Surely Our Lord’s saying about the rich man who could more easily pass through the eye of a needle than enter into the Kingdom of Heaven refers as much to those who are rich in intellect as in worldly goods? Yet who are we, lesser men, to judge? Such a man will surely pass through the eye of the needle. Remember what follows: ‘With man it is impossible, but not with God : for with God all things are possible.’
However, we are speaking as men — and maybe we — or I — think in a narrow, Pauline sense.
‘Carpenter, or Cameleer, or Maya’s dreaming son’, says Kipling in the poem that rounds off the story — and doubtless he is right, and seeing with a vision that is denied to the ordinary disciple like Paul, though not to Peter who, by the Divine antithesis, being the greater sinner is the greater saint. Perhaps this is why Kipling constantly overstates the case for Mithras — and never so flagrantly as in this story. Mithraism was the last new religion to come into being before the revelations of Jesus Christ: and if we accept C. S. Lewis’s suggestion that the supreme event of the Resurrection cast shadows before on the many pagan cults of the Dying God, the most lifelike shadow should naturally be cast immediately before the dawn. ‘Rum thing’, as an Atheist once said to Lewis, ‘all that about the Dying God. Seems to have really happened once.’
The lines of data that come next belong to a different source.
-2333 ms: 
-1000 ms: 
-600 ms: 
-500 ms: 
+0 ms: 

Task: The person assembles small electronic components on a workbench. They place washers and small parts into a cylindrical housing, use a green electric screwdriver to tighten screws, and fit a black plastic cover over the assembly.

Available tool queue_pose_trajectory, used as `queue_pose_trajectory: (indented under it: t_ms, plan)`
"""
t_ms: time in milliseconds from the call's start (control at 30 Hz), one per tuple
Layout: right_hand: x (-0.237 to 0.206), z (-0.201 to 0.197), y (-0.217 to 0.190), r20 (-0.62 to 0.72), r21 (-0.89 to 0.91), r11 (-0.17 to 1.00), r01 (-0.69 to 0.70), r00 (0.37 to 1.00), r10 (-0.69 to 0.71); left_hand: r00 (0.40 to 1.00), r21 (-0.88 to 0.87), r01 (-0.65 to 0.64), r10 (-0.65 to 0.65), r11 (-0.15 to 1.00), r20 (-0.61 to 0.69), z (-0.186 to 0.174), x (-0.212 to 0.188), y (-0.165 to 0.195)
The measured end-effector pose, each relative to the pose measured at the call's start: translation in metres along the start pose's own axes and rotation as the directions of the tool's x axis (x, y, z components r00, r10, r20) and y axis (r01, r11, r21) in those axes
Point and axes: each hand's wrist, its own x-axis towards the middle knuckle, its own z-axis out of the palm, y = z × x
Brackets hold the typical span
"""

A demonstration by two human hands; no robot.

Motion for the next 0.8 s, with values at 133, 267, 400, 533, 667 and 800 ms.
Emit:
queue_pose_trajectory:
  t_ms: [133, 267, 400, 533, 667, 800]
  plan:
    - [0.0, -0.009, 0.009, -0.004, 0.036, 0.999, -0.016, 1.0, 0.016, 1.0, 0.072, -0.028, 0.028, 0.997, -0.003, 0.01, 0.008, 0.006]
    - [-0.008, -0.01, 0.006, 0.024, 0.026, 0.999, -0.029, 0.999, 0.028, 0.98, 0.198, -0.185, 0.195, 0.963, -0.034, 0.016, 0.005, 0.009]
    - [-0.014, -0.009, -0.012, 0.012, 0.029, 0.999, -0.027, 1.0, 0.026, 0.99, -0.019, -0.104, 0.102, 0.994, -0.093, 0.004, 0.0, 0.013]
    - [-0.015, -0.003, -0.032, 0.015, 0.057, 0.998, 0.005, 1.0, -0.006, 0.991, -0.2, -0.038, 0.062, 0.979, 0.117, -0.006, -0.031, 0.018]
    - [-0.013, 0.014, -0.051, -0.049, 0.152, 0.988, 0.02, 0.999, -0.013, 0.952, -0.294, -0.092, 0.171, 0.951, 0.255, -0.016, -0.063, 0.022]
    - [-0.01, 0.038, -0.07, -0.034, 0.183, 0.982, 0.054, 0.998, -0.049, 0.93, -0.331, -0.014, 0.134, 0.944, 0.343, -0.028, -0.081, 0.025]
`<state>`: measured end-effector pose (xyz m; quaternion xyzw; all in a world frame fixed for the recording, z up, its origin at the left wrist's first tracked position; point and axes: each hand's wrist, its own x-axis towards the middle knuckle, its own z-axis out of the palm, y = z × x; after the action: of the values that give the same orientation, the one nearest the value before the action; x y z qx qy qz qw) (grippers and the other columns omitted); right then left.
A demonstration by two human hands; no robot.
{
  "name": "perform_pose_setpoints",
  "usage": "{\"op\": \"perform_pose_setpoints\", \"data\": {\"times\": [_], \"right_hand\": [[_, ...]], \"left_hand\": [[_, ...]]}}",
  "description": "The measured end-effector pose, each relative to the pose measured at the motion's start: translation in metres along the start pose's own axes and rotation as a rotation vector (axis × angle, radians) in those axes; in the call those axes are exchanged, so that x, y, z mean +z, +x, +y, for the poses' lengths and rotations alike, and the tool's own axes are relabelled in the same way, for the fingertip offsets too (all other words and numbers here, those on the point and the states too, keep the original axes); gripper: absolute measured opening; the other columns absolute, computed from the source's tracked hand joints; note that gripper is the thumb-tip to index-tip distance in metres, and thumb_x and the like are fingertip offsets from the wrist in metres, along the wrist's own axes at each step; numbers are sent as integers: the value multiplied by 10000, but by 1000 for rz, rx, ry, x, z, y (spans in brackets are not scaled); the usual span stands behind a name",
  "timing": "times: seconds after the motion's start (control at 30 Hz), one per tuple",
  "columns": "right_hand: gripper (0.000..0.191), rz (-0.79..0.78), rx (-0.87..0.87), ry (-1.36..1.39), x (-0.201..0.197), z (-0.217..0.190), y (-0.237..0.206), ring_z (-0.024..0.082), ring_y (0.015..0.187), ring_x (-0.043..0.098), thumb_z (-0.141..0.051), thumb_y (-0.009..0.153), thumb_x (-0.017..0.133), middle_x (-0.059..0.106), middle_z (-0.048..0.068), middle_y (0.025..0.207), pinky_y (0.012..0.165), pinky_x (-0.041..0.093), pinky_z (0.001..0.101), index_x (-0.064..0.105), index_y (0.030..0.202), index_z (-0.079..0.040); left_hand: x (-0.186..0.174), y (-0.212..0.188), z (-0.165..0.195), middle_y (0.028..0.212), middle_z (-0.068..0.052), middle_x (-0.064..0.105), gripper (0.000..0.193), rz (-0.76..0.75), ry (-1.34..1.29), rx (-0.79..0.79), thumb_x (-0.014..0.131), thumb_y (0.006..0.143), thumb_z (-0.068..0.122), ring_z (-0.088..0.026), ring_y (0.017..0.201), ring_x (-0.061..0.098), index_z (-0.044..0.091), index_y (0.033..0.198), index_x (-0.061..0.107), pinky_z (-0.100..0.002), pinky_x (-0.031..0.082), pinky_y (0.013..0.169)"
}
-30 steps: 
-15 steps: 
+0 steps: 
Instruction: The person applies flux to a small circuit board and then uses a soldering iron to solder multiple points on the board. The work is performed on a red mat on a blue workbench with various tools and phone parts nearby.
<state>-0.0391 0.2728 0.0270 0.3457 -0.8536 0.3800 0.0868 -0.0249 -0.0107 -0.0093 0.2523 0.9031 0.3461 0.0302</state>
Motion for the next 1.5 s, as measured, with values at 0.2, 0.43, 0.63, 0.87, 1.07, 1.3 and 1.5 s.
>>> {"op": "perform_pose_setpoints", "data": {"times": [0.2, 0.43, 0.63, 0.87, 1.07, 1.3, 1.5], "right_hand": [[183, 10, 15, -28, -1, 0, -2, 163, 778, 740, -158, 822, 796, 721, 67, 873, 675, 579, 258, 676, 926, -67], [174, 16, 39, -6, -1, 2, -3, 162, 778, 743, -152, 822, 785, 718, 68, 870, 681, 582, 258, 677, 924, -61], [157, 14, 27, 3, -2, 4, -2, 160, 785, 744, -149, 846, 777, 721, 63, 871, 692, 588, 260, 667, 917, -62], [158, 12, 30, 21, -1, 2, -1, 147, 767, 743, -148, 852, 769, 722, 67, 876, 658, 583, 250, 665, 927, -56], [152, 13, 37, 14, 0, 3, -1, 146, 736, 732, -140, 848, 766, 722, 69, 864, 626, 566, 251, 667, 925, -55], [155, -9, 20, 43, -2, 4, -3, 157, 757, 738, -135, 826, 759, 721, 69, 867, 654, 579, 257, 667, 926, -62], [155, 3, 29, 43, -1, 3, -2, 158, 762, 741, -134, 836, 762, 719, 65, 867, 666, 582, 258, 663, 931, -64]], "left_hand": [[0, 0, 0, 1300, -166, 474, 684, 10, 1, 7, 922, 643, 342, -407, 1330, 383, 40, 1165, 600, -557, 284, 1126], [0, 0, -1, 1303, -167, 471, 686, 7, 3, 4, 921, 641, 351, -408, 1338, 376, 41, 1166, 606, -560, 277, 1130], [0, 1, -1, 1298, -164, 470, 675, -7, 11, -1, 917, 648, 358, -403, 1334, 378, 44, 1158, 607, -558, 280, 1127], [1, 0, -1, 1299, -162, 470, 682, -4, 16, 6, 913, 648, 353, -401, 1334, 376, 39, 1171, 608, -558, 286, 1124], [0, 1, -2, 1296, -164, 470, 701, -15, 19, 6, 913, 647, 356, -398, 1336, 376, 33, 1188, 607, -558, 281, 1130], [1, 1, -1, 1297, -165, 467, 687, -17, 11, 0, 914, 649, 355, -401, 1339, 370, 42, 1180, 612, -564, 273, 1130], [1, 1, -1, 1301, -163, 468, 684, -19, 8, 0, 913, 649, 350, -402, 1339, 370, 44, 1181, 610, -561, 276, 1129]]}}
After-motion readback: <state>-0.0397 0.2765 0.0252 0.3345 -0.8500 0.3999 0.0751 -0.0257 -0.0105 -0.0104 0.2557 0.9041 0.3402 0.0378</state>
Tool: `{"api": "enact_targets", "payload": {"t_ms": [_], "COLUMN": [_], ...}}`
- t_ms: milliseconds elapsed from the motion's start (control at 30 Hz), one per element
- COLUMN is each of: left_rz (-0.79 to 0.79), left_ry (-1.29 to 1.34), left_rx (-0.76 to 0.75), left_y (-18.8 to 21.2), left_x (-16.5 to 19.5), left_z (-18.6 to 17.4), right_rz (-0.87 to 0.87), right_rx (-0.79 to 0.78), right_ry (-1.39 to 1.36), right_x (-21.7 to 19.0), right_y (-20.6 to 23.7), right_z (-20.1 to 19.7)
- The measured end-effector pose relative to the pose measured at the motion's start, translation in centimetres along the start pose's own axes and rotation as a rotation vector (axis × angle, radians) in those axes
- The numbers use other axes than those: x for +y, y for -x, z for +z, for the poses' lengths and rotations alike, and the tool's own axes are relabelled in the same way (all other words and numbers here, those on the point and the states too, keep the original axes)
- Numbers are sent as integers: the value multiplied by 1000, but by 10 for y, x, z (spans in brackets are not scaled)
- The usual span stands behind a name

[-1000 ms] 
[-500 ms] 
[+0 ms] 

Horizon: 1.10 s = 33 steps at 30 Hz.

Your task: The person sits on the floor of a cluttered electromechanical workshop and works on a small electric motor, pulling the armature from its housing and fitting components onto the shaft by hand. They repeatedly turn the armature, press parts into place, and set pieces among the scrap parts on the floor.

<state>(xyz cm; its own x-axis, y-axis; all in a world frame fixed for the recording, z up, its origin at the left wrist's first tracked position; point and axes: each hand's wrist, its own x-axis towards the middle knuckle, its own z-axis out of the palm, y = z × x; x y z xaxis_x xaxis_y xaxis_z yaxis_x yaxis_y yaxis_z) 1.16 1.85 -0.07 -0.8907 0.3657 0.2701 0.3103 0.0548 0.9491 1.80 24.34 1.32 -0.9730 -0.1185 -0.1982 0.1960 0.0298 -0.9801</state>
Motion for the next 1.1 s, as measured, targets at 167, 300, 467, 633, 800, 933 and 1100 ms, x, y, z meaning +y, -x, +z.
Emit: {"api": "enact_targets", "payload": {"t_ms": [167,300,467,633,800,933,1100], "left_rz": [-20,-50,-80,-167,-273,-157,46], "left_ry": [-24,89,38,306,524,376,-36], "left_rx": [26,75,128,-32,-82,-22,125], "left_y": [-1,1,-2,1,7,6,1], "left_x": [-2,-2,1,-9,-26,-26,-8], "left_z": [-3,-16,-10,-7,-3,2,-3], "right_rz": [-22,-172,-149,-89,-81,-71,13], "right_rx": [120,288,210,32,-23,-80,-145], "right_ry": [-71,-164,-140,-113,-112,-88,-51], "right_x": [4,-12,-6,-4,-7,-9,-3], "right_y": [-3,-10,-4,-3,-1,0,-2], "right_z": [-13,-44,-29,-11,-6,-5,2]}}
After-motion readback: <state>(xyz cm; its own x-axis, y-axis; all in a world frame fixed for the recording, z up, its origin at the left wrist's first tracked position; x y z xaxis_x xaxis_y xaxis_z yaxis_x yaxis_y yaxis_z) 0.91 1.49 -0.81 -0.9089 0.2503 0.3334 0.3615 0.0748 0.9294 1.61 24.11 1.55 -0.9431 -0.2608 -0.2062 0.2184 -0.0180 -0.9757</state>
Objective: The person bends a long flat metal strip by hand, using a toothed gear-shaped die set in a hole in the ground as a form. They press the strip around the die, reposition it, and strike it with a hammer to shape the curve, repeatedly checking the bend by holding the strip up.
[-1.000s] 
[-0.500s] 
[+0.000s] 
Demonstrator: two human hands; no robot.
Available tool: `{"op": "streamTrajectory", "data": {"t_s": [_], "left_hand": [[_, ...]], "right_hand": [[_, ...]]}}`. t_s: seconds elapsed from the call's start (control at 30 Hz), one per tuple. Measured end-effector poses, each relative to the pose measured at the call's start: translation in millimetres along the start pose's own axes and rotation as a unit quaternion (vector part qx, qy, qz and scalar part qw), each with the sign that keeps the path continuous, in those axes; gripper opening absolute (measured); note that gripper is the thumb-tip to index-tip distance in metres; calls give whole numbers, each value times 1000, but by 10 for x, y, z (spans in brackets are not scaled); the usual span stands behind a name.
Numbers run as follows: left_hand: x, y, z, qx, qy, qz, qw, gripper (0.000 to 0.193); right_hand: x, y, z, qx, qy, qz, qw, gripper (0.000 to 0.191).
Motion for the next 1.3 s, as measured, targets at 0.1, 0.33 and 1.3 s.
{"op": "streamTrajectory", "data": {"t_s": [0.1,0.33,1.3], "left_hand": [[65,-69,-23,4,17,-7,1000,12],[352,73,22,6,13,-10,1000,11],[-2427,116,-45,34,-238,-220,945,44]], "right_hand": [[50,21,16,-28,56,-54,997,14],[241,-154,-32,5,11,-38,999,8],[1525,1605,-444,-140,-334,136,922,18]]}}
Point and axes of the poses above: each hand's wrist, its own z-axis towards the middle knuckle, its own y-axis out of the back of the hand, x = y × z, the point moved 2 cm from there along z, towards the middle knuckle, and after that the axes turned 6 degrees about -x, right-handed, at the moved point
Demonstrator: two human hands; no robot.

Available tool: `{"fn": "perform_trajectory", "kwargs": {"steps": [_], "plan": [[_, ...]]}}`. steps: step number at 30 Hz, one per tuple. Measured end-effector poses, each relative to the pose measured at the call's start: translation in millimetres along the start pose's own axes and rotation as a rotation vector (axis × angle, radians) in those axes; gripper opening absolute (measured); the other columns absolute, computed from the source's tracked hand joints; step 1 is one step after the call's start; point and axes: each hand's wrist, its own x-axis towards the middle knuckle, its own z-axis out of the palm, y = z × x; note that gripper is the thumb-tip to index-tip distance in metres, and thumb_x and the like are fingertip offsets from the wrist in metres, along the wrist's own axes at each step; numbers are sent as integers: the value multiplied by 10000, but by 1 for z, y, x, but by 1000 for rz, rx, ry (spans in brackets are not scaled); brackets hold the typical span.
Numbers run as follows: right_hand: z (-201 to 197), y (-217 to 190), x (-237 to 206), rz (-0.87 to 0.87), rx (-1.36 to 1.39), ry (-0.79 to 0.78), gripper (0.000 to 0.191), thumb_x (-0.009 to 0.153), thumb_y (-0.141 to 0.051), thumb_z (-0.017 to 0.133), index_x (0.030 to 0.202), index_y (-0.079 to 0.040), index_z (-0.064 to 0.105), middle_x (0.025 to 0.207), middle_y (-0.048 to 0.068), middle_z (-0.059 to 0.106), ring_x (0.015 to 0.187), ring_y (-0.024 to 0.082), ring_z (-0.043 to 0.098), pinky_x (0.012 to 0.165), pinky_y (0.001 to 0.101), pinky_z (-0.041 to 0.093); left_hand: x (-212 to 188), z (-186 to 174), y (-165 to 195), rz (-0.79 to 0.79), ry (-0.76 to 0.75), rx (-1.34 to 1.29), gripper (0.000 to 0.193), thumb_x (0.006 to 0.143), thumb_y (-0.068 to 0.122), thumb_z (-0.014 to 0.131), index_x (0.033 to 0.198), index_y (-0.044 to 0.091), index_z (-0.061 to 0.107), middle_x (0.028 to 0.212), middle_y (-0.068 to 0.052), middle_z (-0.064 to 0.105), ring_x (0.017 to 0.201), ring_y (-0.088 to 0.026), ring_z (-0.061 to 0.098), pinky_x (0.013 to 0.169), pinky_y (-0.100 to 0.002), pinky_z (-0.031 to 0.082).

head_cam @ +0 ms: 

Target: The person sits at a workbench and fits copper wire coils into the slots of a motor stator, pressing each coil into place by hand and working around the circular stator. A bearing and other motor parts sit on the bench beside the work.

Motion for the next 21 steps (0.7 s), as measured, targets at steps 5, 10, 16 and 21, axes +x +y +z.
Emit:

There are undoubtedly close similarities between Mithraism and Christianity: but even if you are considering the two as equally valid, or invalid, there is absolutely no reason to assume that Christianity borrowed anything from this slightly earlier and rival religion. Where Kipling got his Mithraic knowledge from I have not been able to discover. He may have been misled by some atheistical author of his own day who wished to prove that Christianity was derived from Mithraism.
I have found no evidence for the scraps of Mithraic teaching which Kipling quotes, and he is completely wrong in suggesting that Mithras died and was resurrected — as he does in this story. Mithras accompanied the sun in his chariot up to heaven when his work on earth was done. And his main work was the creation of a new race of men out of the body of the sacred bull which he pursued and slew at the command of God (Ahura Mazda of the Persians), just as the world in Scandinavian mythology is created out of the body of a dead giant, and out of other corpses in many other mythologies. (And ‘the Light and the Voice of God’ leading to ‘a rending change of heart’ is equally present in the Eleusinian Mysteries, and the sublime attempt of Pharaoh Akhenaton to substitute his own pure monotheism for superstition-clogged polytheism of ancient Egypt).
But none the less Kipling’s point is superbly made by the end of the story — and maybe would not have been so good if he had stuck to facts — or not let his imagination play such tricks with the evidence.